> _Extracted records_
....................

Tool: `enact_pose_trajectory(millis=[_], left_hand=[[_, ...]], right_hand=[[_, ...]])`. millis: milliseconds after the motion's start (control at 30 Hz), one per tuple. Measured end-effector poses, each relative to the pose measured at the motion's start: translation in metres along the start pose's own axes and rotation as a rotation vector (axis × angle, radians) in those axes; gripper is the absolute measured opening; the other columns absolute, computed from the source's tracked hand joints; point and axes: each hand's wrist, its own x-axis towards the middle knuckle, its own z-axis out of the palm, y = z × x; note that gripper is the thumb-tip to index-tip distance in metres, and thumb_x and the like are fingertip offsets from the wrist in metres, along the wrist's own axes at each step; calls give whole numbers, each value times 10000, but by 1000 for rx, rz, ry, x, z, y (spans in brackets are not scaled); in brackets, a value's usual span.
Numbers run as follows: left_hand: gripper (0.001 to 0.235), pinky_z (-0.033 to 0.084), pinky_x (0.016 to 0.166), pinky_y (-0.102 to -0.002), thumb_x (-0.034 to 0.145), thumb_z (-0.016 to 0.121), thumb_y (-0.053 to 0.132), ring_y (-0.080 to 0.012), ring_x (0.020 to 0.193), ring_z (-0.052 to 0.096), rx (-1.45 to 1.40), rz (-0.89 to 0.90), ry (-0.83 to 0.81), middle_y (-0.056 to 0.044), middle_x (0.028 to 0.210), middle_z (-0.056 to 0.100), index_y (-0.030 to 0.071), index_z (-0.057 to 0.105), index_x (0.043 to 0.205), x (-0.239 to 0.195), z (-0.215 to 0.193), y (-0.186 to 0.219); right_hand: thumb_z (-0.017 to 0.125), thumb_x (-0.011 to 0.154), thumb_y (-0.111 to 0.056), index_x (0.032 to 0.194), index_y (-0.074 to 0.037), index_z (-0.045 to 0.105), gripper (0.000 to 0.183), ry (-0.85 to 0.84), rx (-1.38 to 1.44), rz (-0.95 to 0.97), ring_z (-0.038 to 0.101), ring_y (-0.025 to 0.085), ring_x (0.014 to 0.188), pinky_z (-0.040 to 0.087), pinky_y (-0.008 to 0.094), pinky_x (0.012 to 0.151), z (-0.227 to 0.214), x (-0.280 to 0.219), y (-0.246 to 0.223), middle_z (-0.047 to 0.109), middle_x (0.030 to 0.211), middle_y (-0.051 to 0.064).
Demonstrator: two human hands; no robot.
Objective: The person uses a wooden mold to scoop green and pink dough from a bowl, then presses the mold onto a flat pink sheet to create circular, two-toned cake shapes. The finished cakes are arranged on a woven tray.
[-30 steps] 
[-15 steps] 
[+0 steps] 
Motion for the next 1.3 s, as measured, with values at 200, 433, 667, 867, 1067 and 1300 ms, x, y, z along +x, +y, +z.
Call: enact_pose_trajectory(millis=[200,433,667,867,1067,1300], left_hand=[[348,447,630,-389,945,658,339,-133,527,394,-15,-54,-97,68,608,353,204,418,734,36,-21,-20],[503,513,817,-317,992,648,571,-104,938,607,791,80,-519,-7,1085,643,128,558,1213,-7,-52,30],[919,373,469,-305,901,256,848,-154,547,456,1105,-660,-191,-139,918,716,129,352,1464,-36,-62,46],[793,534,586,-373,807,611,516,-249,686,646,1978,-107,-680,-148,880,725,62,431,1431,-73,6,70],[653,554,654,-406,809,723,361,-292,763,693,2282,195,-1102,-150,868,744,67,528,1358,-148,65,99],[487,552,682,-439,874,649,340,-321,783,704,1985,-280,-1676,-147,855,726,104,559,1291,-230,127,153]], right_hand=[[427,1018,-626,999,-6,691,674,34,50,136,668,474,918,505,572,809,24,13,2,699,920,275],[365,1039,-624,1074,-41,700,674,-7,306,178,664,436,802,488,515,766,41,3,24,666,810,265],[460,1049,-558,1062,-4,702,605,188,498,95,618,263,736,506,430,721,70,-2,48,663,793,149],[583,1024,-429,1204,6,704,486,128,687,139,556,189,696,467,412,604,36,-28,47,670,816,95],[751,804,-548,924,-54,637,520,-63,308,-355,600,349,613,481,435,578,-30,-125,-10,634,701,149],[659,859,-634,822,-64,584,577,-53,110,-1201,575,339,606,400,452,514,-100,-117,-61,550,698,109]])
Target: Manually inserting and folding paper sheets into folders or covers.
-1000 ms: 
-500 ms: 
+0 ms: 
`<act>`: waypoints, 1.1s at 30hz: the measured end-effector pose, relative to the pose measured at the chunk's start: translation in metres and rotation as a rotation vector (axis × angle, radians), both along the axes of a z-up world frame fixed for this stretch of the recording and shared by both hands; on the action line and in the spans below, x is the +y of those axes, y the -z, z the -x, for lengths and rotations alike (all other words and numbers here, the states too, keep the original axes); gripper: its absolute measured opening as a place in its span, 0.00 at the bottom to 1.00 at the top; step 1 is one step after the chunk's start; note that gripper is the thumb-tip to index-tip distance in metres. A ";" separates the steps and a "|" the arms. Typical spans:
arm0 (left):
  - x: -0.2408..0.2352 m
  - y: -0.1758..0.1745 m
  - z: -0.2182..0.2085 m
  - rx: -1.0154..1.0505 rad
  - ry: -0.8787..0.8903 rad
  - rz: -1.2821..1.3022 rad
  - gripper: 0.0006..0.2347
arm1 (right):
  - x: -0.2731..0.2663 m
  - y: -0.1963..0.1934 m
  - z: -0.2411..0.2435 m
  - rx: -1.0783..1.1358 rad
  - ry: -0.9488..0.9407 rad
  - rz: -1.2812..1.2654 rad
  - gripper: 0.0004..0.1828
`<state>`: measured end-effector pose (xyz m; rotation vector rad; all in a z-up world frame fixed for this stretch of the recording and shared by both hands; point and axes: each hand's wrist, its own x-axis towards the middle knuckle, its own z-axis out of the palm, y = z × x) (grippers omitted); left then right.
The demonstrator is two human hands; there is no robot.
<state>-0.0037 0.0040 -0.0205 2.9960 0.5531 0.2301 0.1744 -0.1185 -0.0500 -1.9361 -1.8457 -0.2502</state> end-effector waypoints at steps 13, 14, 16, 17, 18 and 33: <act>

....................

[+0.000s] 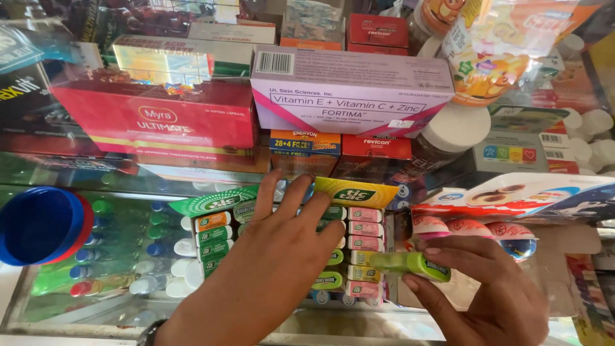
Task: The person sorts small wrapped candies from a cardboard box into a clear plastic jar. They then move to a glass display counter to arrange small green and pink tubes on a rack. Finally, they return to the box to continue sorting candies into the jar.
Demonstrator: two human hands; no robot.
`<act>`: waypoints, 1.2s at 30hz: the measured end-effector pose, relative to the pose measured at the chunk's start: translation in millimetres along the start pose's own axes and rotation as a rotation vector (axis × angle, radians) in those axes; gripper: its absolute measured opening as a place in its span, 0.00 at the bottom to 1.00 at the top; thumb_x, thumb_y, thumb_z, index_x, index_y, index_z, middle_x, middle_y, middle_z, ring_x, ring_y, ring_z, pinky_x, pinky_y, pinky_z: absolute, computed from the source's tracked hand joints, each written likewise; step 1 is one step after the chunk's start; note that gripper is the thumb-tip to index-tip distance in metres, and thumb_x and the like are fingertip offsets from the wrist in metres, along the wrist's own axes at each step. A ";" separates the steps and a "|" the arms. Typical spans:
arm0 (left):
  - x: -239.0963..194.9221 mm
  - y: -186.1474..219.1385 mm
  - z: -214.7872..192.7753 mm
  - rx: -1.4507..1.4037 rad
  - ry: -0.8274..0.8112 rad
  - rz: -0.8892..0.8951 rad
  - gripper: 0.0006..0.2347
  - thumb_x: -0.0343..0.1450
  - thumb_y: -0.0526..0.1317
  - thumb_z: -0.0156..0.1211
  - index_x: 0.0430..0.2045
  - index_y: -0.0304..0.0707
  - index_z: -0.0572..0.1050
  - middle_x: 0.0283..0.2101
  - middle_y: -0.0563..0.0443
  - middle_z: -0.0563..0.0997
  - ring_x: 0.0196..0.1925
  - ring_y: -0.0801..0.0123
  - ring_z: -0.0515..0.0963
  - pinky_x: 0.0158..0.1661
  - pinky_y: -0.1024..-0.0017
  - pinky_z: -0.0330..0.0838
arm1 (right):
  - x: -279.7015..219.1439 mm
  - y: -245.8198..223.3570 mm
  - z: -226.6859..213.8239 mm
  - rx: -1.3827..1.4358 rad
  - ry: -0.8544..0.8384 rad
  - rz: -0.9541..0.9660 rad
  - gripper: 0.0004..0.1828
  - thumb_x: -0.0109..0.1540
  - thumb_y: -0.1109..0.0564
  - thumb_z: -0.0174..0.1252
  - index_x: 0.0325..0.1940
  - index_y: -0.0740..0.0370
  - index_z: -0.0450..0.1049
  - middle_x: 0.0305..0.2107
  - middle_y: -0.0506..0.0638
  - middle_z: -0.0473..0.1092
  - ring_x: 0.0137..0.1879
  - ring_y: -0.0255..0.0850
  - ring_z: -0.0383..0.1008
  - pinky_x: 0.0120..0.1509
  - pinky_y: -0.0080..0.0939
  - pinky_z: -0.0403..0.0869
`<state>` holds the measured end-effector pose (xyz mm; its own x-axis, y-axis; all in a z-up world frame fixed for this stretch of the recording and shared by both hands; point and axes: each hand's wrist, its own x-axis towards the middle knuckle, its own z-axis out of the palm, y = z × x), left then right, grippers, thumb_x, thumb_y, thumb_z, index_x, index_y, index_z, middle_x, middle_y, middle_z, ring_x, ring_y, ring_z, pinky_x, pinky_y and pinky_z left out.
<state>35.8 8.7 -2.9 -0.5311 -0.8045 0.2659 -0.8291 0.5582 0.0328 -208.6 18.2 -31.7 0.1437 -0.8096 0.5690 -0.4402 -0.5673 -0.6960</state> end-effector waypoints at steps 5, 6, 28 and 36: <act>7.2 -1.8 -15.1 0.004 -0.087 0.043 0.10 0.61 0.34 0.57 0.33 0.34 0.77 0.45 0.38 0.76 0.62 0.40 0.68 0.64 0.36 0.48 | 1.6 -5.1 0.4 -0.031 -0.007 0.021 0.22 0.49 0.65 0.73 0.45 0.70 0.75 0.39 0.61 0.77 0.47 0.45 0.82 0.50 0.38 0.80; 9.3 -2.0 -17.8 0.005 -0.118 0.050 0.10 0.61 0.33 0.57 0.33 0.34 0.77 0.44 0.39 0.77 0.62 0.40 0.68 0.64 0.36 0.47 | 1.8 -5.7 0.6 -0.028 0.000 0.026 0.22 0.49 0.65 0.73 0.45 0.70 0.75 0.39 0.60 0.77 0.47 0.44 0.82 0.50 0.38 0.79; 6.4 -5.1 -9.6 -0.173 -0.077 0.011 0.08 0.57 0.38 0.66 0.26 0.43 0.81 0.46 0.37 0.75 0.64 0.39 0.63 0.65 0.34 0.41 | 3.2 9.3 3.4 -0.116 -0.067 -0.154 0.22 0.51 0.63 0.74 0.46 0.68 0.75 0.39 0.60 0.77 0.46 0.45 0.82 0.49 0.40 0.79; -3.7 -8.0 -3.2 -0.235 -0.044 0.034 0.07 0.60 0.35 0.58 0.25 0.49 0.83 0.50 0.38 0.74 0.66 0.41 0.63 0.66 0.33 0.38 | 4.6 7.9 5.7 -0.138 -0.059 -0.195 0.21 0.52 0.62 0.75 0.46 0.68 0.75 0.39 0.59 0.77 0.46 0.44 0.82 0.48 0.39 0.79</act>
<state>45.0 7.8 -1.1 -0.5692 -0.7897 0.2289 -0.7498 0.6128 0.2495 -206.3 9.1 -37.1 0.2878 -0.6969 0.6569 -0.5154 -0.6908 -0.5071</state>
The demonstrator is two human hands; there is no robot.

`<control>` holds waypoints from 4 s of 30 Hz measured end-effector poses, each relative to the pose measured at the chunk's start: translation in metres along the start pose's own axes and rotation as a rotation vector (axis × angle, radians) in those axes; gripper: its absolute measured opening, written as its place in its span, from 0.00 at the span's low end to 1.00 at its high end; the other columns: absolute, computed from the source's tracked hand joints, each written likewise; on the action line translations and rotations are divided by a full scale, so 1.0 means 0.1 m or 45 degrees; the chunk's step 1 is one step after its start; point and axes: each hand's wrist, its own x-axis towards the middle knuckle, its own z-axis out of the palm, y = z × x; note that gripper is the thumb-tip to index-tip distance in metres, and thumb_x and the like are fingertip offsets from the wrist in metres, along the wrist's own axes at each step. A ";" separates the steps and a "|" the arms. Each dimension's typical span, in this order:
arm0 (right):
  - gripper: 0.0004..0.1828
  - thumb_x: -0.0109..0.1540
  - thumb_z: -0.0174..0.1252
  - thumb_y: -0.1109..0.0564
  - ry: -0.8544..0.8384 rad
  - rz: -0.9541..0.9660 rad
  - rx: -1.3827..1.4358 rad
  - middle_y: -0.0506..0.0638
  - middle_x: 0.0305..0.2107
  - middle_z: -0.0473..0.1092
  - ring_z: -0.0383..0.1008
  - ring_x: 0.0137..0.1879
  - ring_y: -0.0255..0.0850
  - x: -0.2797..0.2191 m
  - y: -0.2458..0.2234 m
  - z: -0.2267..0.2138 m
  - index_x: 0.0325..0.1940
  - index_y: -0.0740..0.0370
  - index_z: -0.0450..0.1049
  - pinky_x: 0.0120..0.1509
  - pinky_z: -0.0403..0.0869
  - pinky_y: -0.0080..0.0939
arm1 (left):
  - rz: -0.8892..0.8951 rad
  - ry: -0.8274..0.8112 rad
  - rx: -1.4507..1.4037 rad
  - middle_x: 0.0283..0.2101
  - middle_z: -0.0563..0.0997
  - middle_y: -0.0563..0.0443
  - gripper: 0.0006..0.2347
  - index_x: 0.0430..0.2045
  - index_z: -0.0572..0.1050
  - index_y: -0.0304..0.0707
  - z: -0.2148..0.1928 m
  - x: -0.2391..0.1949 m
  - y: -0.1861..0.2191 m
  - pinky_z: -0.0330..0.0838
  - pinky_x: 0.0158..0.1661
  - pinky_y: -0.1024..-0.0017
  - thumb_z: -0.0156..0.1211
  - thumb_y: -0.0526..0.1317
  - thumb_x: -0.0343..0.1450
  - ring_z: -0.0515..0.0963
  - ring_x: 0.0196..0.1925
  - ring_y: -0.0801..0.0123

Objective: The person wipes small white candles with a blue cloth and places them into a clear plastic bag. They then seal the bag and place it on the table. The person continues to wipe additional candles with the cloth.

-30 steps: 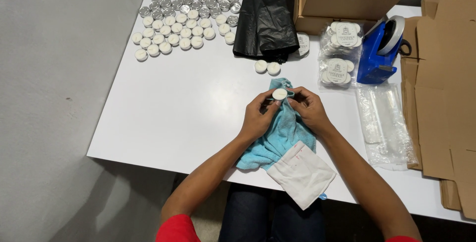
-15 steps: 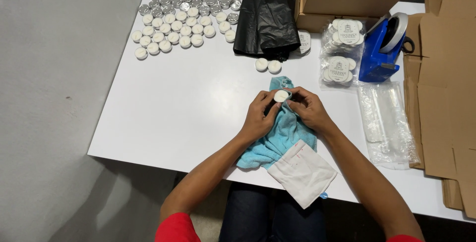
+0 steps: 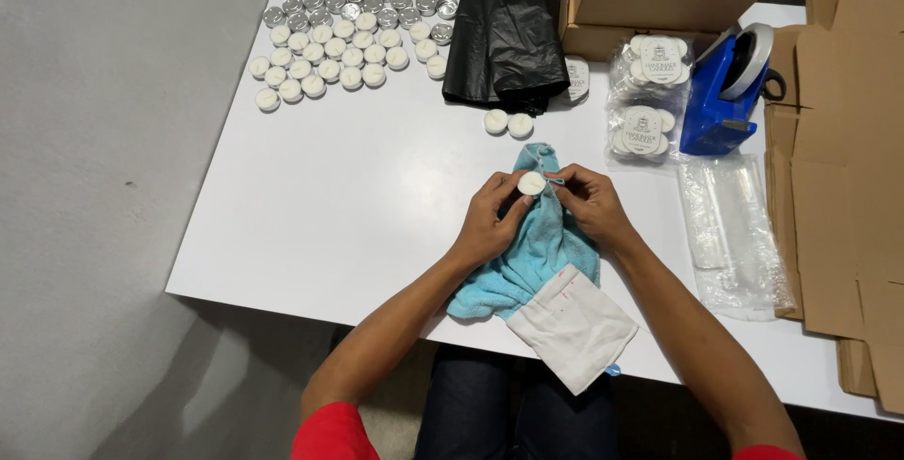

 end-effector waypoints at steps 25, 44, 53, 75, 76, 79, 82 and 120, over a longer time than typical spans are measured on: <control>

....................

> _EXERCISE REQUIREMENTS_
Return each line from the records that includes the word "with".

> _YOUR SOLUTION_
Motion for the next 1.3 s, as measured, with values at 200, 433, 667, 867, 1067 and 1300 ms, x, y, z along +x, +y, +z.
Objective: The person wipes small white candles with a blue cloth and places them into a clear plastic bag. They then seal the bag and place it on the table. The person continues to wipe additional candles with the cloth.

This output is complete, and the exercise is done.